O fundo soberano foi criado no fim do ano passado com o excesso de arrecadação do governo. Em 2008, o total arrecadado foi equivalente a 2,5% do PIB e a meta era de 2,2% do PIB. Essa sobra permitiu que o governo repassasse R$ 14,2 bilhões para a criação do fundo soberano.

No entanto, o uso do fundo soberano para cumprimento da meta fiscal desvirtua os objetivos de sua criação. O objetivo era de se usar esses recursos em investimentos ou mesmo na compra de dólares.

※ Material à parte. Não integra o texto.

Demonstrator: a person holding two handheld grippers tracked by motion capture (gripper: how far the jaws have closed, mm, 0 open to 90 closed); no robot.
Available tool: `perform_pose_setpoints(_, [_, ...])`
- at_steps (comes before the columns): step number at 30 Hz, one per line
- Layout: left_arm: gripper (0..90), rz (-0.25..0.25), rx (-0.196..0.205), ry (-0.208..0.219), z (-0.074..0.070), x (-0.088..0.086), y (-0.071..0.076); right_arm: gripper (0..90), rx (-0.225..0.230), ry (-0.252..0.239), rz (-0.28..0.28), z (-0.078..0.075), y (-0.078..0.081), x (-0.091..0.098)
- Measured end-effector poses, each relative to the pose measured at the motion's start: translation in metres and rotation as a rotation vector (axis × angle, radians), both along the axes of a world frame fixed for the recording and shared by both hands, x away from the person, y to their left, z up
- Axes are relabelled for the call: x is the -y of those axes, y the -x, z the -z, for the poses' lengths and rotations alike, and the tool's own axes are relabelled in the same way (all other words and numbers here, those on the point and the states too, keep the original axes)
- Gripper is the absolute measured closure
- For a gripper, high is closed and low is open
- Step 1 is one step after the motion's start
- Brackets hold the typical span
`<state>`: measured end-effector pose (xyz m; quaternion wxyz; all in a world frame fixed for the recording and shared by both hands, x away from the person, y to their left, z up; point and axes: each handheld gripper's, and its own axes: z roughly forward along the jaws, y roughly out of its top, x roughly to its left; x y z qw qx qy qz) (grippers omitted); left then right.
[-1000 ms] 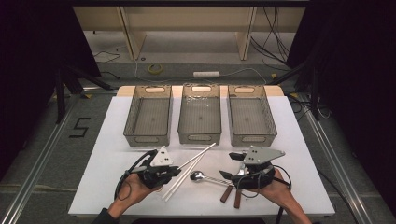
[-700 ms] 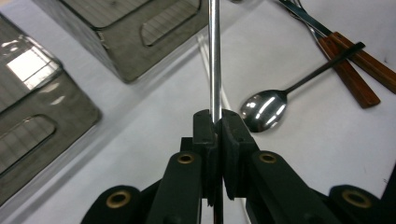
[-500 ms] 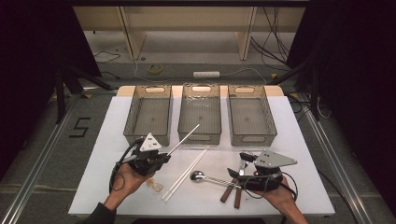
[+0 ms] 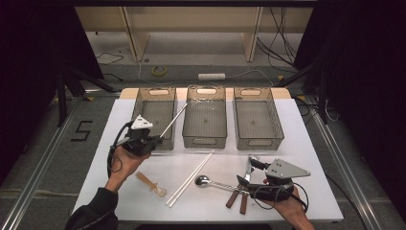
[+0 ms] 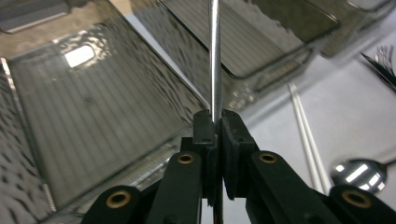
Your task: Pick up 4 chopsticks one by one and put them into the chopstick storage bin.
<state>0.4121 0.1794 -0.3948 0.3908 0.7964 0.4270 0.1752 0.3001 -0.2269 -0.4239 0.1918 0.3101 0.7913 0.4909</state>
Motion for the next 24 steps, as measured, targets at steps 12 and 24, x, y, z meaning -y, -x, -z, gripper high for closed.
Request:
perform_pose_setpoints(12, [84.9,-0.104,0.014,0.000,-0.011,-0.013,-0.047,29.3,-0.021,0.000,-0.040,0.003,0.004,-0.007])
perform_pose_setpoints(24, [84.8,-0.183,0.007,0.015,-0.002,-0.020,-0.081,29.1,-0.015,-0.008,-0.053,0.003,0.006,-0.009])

A preocupação do governo com o resultado fiscal se acentuou, na semana passada, com os números de setembro do desempenho do setor público. De acordo com o Banco Central, o superávit primário neste ano, nos nove primeiros meses, ficou em 1,17%, e a dívida líquida do setor público subiu de 44% do PIB em agosto para 44,9% em setembro.

Contas preliminares dentro do próprio governo já dão como certa o não cumprimento da meta de 2,5% do PIB. As despesas têm crescido num ritmo mais forte do que a receita. Em setembro, pela primeira vez no ano, o total das despesas superou a receita em R$ 5,7 bilhões.

Diante dessas perspectivas, são cada vez maiores as possibilidades do uso do dinheiro do fundo soberano para cumprir a meta fiscal, isso além da já prevista dedução dos gastos no Programa de Piloto de Investimento (PPI) e no Programa de Aceleração do Crescimento (PAC) do superávit primário.